And then when you talk to the man he's like yo, everything's good as far as I know like I don't see anything wrong. And that only infuriates the woman even more but the crazy thing is he's actually being honest in some of these situations. In some of these situations he just does.
. . If you don't show him that in the way that he understands he may not pick up on it, all right.
Now, it isn't to excuse men from the need to be more attentive, the need to get more in tune with their partners, right. But it is to understand that because of the way men are wired and the way that we process things we just may not pick up on things as well as the average woman does, all right. But getting back to the point here he is going to.
. . He is going to be open and willing to hear how you feel and he is going to be concerned about your feelings.
But something else is hitting my spirit I have to say this right now. Be very careful of what stage you set early on in the relationship. What I mean by that is this.
There are men who started off very concerned and willing to ask you how are you feeling and wanting to help and wanting to make things better. But you may have for various reasons slid into the bad habit of I’m good, it's nothing, it's no big deal, boom, boom, right. Kind of shutting down his attempts to dig deeper.
And what will happen in many cases not because he doesn't love you but because he becomes conditioned to the fact that you shut things down or you're not open in that way he stops asking. Because the mentality of the man is if this does not get us anywhere I’m not going to keep doing it. I’m not going to keep pushing and trying to get you to talk to me if you don't want to talk.

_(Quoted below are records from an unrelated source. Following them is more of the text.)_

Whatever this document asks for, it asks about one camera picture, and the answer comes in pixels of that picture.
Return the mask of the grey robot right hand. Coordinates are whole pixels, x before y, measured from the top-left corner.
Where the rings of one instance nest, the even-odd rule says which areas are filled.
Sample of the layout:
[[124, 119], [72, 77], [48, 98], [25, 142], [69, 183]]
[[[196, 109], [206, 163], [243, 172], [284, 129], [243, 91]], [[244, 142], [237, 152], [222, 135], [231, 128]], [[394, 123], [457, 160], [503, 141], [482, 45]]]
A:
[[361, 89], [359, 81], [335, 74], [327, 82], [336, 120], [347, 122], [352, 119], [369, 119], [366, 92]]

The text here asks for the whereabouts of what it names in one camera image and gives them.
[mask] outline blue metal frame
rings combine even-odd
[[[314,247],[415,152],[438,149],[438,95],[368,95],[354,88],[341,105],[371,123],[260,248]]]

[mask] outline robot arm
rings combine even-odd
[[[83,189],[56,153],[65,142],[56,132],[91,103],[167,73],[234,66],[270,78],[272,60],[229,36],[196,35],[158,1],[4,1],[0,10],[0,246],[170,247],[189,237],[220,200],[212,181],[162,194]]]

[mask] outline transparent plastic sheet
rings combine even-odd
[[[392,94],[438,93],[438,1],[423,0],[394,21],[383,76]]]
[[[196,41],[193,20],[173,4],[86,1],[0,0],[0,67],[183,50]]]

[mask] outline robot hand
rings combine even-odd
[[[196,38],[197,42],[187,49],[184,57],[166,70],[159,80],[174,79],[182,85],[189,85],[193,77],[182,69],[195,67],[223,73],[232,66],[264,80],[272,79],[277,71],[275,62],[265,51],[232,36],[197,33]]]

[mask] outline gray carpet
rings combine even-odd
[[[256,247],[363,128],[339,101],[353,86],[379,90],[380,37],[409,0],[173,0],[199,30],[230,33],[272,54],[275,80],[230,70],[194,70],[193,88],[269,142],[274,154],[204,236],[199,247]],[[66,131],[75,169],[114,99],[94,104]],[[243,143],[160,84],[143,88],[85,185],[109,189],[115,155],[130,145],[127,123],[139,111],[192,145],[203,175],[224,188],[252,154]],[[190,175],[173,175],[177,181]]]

And if I feel like you have a habit of not want to talk then even when the next situation happens I’m not going to make the same kind of attempt. But again, it is not out of I don't care so to speak. It is not out of a you know, I don't love you enough to be concerned about how you feel, it's about you keep telling me you're good so I just assume you're going to take care of it.
And I think it's important for every woman listening to understand this because I think for many of you especially for those of you who have had to be on your own or handle things on your own a lot to where even when it comes to emotionally you just process on your own, you're on your own and you take it upon yourself to get through it. You get trapped into this whole independent way of going about things, all right. Or it could be a struggle to just be vulnerable in that moment and open up because maybe previous men before him shut you down, showed unwillingness to listen, things of that nature so you feel like it's a pointless thing to open up to a man in that way.
And so, you got to be mindful of if that is the case with you. Because again, how you start. .
. However, you start that relationship and whatever you condition him to will become the norm in that relationship. If you want him to continue to show concern, continue to ask how are you feeling you have to be willing to open up.
You have to be willing to be receptive in that moment. It doesn't mean you can't have moments where you genuinely don't feel like talking about it. But you've got to be able to express that but then say okay, let's talk about it later.
The same way you would want the man to open up to you, you got to give him that same energy, you know what I’m saying. So, be careful with that because I again, it hit my spirit because I see it so often I see it's happening to so many people and it really is a pitfall that can be avoided. Now, before I give you the next point real quick many of you are always asking me about coaching and how you can get healed and how you can tap into your feminine energy, finding your purpose, hearing God more clearly just making your life overall better.
Well, I got the special coaching program available for you get on it asap, you can go to www. receivingmyblessings. com or click the link in the comment section.
Thousands of women have joined, thousands of women have gotten immense benefit from it and I know it can be helpful for you. So, again, go to receivingmyblessings. com.
So, another thing men will start saying when they deeply love you or a man will start saying when he deeply loves you is I want to make you happy, all right. At some point in the relationship and again, don't hold men to like those exact specific I want to make you happy. But there's going to be an expression of I want to see you happy, I want to make you happy, how can I make you happy?
What makes you happy? Essentially, a concern and desire for you to experience happiness with him, all right. And for him to want to have an understanding of the role he can play in achieving that.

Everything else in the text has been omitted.